Abstract

Transmissible spongiform encephalopathies (TSEs), also known as prion diseases, are neurodegenerative disorders which affect mammals, including the human species, and arise after the conversion of the monomeric cellular prion protein (PrPC) into the aggregated scrapie form (PrPSc). There is no therapy to treat TSEs and the identification of compounds that bind PrPC, preventing its conversion into PrPSc, is a viable therapeutic strategy. We designed and synthesized six novel trimethoxy-benzamide compounds as anti-prion drug candidates. Molecular docking analyses predicted that all the derivatives bind to a hotspot region located in the PrP globular domain with very similar spatial orientation and interaction mode.
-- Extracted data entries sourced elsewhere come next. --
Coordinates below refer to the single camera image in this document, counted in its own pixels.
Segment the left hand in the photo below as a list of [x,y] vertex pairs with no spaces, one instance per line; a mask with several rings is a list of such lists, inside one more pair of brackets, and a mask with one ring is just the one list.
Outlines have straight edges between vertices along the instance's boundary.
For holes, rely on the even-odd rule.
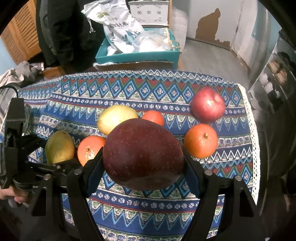
[[7,189],[0,190],[1,200],[6,200],[8,198],[13,198],[16,203],[22,204],[26,202],[28,197],[28,192],[20,190],[15,186],[10,186]]

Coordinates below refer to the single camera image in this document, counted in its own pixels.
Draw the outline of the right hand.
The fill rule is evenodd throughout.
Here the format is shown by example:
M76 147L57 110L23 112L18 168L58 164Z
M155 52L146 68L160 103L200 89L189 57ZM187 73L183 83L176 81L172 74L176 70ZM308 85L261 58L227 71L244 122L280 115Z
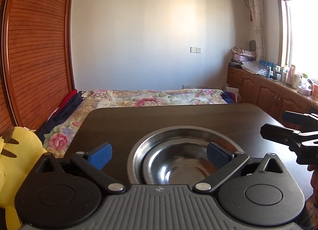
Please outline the right hand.
M312 202L313 205L318 208L318 167L317 165L309 165L307 170L313 173L310 181L313 188Z

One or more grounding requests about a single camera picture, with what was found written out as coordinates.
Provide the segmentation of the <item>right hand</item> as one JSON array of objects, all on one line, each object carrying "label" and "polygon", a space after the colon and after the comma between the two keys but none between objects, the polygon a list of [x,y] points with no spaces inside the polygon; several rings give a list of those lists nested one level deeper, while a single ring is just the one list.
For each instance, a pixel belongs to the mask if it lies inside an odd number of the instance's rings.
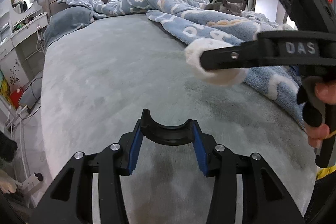
[{"label": "right hand", "polygon": [[305,122],[305,131],[309,145],[313,148],[320,148],[323,140],[327,139],[330,135],[330,128],[325,124],[325,105],[335,105],[335,81],[316,83],[314,92],[318,100],[323,103],[320,104],[322,122],[319,126],[311,126]]}]

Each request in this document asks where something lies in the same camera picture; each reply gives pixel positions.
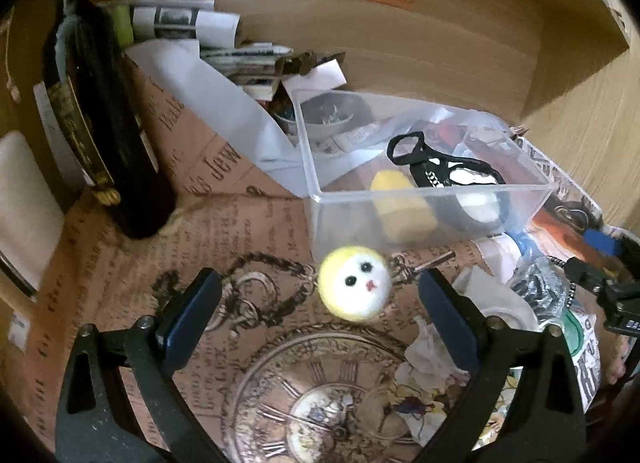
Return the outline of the silver plastic item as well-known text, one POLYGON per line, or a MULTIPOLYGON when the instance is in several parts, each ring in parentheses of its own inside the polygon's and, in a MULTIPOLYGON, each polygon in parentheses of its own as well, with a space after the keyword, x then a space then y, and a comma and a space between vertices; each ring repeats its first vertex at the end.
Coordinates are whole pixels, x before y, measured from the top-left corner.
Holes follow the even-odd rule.
POLYGON ((508 287, 526 301, 539 322, 560 319, 575 296, 575 284, 564 275, 564 261, 536 253, 518 261, 508 287))

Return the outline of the yellow white plush toy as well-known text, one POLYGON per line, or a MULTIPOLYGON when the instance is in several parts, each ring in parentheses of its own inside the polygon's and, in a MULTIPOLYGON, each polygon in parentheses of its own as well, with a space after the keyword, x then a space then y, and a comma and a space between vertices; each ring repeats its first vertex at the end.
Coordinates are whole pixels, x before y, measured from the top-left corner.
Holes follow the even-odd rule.
POLYGON ((386 259, 365 246, 334 249, 317 275, 320 299, 337 318, 364 322, 386 307, 393 291, 386 259))

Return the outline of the white cloth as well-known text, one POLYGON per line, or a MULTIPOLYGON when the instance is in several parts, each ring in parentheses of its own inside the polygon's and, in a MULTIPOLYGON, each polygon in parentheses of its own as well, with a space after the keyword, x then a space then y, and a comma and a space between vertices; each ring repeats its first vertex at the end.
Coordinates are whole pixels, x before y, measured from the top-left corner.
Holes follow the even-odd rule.
POLYGON ((434 324, 420 316, 414 322, 418 336, 405 350, 387 396, 412 439, 425 446, 454 409, 470 373, 454 364, 434 324))

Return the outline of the clear plastic bin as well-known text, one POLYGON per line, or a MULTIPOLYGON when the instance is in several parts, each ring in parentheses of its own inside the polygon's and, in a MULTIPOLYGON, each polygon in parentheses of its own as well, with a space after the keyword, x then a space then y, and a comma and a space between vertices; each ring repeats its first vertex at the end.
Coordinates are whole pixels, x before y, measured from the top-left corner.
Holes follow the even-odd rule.
POLYGON ((380 253, 518 232, 553 185, 492 114, 435 102, 297 90, 312 253, 380 253))

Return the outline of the dark wine bottle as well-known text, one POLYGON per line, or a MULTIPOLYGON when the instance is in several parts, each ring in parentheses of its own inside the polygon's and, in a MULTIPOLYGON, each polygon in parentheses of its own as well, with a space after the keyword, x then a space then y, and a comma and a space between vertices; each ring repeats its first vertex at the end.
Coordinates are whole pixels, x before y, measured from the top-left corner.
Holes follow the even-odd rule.
POLYGON ((130 72, 103 8, 90 0, 56 0, 42 78, 96 200, 128 238, 155 235, 177 196, 146 137, 130 72))

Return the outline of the small white cardboard box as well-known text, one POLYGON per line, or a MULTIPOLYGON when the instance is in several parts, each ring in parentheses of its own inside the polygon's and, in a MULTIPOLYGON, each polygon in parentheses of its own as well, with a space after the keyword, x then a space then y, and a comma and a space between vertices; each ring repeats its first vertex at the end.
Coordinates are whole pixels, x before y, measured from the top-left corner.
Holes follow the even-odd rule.
POLYGON ((292 75, 283 81, 289 94, 296 90, 334 90, 346 84, 347 80, 336 59, 319 64, 306 75, 292 75))

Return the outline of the stack of newspapers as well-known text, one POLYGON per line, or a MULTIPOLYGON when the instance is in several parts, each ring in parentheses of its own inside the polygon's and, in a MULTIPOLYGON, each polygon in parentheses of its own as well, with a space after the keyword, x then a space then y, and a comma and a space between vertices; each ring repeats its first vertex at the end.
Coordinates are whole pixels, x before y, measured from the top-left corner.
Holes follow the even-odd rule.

Although none of the analogs inhibited in vitro-aggregation of recombinant PrP (rPrP) in a cell-free conversion assay, the RT-QuIC, compound 8a accelerated rPrP conversion into PrPSc-like species. STD-NMR and ITC analyses indicated that both 8a and 8b bind to rPrP90–231. These analogs were toxic to PrPSc-infected cell lines, hence we could not assess their anti-prion activity by using this cellular approach, although this toxicity was cell line-dependent. These results point out that the 4-amino-quinoline trimethoxy-benzamide scaffold described herein represents a novel chemical pattern useful as a starting point for future structural optimization in the design of PrP ligands with improved affinity and safety profiles.